TRUFFA COMMERCIALISTA TERAMO IN FALLIMENTI, SEQUESTRO CONTI CORRENTI E CASE PER 2 MILIONI

21 Novembre 2022 09:52

Teramo - Cronaca

TERAMO – Dopo l’esecuzione delle misure cautelari nei confronti di alcuni indagati, prosegue l’operazione denominata “Due di Denari” con l’aggressione ai patrimoni riconducibili direttamente o indirettamente al commercialista teramano che avrebbe sottratto fraudolentemente ingenti capitali nell’ambito delle procedure fallimentari affidategli.

La Guardia di Finanza non ha reso noti i nomi delle persone indagate, a cominciare da quello del “noto” commercialista e del figlio

A seguito dell’emissione da parte del G.I.P. di Teramo del sequestro preventivo, in parte anche per equivalente, nei confronti del commercialista, del figlio e delle società ad essi riconducibili, per un valore pari a 2.060.898 euro costituenti il profitto dei reati contestati, il Nucleo Polizia Economico-Finanziaria della Guardia di Finanza di Teramo ha, ad oggi, sottoposto a vincolo cautelativo n. 9 conti correnti, una cassetta di sicurezza e n. 8 immobili di prestigio siti a Roseto degli Abruzzi.

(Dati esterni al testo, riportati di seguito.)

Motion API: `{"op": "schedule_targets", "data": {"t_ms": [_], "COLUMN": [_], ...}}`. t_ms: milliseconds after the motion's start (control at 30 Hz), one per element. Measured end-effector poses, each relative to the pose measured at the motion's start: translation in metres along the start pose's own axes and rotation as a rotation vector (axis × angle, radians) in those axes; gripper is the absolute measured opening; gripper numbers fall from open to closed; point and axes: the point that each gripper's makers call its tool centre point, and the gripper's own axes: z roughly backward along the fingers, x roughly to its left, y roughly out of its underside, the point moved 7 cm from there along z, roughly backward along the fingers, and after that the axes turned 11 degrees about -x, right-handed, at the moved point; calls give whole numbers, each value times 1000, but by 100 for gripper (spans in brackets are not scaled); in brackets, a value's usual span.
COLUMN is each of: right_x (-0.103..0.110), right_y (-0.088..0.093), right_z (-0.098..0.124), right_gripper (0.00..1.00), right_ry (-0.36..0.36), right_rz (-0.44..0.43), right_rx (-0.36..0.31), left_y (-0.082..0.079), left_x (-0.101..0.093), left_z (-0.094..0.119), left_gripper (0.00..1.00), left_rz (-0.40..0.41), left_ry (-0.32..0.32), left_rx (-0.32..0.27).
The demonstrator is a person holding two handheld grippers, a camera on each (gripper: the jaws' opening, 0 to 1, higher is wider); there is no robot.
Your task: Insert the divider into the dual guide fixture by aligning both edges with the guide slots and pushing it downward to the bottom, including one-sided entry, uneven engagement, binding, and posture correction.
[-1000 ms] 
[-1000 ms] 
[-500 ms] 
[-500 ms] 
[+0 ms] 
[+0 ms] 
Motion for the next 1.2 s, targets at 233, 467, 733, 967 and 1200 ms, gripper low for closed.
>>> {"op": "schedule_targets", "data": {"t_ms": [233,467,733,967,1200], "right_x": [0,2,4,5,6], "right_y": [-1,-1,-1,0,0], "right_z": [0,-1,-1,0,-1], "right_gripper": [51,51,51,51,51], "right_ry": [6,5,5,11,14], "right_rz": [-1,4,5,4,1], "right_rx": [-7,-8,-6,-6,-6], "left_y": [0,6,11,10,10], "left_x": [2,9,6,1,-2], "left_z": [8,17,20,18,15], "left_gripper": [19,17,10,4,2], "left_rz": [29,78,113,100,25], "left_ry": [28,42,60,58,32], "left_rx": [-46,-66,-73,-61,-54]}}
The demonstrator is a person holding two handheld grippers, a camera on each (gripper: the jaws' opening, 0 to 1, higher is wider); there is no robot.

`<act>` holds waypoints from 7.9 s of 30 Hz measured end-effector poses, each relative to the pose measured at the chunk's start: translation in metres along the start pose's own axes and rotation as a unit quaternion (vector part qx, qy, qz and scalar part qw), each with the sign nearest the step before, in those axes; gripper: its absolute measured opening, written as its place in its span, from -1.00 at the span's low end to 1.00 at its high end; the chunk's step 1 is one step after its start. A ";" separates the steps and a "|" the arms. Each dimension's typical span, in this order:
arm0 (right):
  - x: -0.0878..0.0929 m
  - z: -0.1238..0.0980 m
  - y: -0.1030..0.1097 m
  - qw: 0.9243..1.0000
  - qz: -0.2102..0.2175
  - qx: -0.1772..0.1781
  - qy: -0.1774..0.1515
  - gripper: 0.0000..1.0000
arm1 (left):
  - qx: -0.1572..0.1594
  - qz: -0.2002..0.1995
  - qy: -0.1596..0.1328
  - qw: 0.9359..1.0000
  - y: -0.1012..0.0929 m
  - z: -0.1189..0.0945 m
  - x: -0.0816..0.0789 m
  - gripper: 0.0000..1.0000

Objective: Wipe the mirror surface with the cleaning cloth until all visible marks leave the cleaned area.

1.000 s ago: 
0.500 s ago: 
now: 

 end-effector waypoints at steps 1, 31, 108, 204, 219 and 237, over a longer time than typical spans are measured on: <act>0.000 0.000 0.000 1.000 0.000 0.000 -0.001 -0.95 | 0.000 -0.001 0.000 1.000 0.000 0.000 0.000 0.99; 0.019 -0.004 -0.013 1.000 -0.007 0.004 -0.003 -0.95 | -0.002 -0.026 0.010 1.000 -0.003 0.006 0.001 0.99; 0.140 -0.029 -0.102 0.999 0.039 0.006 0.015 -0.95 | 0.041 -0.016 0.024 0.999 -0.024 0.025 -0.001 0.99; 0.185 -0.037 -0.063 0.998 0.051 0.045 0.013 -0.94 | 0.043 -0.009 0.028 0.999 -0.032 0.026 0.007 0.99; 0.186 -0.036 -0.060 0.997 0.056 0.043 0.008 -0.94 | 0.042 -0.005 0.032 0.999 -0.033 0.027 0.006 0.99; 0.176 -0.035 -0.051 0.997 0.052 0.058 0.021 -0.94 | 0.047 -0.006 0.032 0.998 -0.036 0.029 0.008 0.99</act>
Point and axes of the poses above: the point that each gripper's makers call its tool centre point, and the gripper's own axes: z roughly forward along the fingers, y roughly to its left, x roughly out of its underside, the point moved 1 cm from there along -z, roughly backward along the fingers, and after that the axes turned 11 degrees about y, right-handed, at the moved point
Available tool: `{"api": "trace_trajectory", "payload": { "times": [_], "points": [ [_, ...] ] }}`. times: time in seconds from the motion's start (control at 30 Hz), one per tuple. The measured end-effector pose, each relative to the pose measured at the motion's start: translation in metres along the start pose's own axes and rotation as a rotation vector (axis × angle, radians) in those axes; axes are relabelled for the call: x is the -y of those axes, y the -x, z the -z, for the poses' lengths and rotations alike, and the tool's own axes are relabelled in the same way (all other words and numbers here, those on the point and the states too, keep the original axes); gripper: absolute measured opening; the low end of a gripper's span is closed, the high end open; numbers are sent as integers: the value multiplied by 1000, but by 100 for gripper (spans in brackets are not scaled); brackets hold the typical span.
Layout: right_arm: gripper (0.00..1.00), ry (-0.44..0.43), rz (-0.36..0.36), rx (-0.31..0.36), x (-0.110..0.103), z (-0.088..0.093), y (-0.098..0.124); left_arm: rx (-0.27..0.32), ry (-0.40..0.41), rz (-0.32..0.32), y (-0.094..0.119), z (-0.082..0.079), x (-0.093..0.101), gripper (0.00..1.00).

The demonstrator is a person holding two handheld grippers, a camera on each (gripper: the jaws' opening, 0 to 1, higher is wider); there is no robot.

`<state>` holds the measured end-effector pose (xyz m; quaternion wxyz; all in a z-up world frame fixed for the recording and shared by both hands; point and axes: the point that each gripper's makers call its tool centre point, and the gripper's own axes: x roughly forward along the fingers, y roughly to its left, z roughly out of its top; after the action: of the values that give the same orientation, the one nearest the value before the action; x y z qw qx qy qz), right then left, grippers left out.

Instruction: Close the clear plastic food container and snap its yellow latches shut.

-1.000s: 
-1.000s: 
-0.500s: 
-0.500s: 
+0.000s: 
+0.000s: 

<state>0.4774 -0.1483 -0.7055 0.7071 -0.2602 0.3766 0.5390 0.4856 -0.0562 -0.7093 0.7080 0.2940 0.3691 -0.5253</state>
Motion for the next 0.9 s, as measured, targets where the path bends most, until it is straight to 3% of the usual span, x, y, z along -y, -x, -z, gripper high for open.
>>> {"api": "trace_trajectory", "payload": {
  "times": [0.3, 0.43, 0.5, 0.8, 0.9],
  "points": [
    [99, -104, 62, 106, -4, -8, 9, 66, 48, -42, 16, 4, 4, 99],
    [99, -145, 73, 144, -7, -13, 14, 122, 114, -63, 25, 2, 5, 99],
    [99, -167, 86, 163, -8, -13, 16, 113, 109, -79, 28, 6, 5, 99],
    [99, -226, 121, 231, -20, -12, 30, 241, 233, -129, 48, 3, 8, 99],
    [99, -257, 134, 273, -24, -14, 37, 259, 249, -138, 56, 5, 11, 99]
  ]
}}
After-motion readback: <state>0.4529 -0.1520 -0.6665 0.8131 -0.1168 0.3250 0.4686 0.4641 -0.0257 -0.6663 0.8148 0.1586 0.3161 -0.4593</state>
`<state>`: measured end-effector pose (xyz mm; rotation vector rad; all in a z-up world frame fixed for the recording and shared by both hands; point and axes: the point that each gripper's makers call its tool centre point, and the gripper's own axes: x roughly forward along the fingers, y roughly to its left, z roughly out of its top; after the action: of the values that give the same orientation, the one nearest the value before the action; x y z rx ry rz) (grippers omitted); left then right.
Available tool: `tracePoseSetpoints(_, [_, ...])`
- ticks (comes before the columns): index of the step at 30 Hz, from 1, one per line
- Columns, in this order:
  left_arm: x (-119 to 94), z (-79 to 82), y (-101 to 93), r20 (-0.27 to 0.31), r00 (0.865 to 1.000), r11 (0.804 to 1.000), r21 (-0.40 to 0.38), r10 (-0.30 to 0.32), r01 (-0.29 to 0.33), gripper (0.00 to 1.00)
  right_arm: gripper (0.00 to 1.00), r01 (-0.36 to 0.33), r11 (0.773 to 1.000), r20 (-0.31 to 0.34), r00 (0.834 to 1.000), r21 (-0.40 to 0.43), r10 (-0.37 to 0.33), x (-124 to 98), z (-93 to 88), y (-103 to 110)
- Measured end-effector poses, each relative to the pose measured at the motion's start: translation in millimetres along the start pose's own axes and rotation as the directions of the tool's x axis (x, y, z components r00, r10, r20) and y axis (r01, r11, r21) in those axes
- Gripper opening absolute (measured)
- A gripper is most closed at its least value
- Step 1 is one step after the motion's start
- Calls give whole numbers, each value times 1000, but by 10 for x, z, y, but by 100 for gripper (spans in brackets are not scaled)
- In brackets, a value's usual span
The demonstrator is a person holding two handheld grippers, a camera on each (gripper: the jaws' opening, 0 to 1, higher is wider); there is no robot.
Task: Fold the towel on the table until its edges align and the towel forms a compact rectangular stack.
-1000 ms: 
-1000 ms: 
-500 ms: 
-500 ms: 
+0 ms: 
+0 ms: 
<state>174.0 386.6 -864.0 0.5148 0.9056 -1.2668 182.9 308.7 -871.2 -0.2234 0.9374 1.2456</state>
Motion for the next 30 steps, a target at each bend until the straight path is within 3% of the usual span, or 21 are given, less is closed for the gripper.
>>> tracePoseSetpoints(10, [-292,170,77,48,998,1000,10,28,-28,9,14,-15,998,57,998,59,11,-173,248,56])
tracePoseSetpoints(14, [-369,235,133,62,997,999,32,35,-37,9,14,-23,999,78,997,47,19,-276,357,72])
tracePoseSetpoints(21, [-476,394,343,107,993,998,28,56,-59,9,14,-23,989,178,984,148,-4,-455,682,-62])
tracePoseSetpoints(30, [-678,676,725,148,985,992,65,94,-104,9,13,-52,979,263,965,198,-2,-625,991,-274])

Di recente, i menzionati immobili erano stati fittiziamente intestati ad una società di diritto inglese che, come è stato riscontrato nel corso delle indagini, sarebbe stata appositamente costituita dagli indagati per “schermare” i beni da eventuali misure cautelari.

IL Nucleo Polizia Economico-Finanziaria della  Guardia di Finanza di Teramo aveva eseguito le due misure cautelari personali degli arresti domiciliari, il 25 ottobre.

In base alle indagini della magistratura svolte anche nei confronti di altri  soggetti coinvolti nella vicenda, un avvocato e un imprenditore, sono state ricostruite alcune operazioni finanziarie ideate e attuate dal professionista nell’ambito di diverse procedure fallimentari iscritte presso il  Tribunale di Teramo.

In  particolare, è emerso che il professionista teramano, avvalendosi di società costituite ad hoc ubicate in Italia ed all’estero, riconducibili a lui e al  figlio, avrebbe acquistato, nell’ambito delle predette procedure fallimentari, crediti deteriorati; successivamente, in virtù della propria posizione privilegiata di curatore, avrebbe provveduto, mediante una nuova ripartizione dell’attivo  fallimentare, appositamente pilotata, ad assegnare a detti crediti un maggiore valore economico, incassando così, tramite le citate società, consistenti somme di denaro.

Il giudice ha ritenuto di accogliere la richiesta dei pubblici ministeri, attesa la reiterazione e la sistematicità nel tempo dei comportamenti lesivi posti in essere, nonché l’estrema gravità dei fatti contestati, tali da ipotizzare la sussistenza dei reati di interesse privato del curatore negli atti del fallimento e peculato.